◆ Your objective ◆
Copy each line of the following material that has the string "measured".

◆ Supplied material ◆
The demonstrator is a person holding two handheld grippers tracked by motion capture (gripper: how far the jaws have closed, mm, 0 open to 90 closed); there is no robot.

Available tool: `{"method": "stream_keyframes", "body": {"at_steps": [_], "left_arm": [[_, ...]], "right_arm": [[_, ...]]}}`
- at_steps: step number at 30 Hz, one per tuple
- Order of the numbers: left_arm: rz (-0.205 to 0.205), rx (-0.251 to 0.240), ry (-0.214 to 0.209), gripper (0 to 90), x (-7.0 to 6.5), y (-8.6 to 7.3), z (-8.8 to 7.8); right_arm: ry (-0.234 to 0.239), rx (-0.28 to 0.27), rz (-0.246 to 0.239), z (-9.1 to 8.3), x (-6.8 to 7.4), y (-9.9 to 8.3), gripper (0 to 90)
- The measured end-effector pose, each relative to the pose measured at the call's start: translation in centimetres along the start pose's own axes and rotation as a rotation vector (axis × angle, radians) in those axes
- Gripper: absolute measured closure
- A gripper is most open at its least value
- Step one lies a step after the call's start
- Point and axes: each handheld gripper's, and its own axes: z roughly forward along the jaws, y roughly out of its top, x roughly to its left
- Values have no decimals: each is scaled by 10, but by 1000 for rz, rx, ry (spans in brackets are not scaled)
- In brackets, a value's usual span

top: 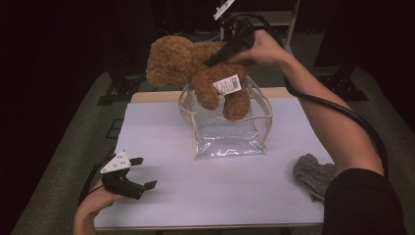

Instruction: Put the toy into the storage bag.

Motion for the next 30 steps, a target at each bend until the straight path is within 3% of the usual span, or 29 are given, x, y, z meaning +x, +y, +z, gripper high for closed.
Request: {"method": "stream_keyframes", "body": {"at_steps": [6, 16, 30], "left_arm": [[2, 6, -1, 30, 0, 0, 1], [-3, 13, -4, 30, 1, -2, 3], [-4, 15, -7, 30, 1, -3, 3]], "right_arm": [[19, 6, 7, 4, 6, -15, 506], [-37, 3, 99, 7, -26, -38, 504], [-68, 56, 142, 23, -35, -68, 502]]}}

◆ Result for this task ◆
- The measured end-effector pose, each relative to the pose measured at the call's start: translation in centimetres along the start pose's own axes and rotation as a rotation vector (axis × angle, radians) in those axes
- Gripper: absolute measured closure

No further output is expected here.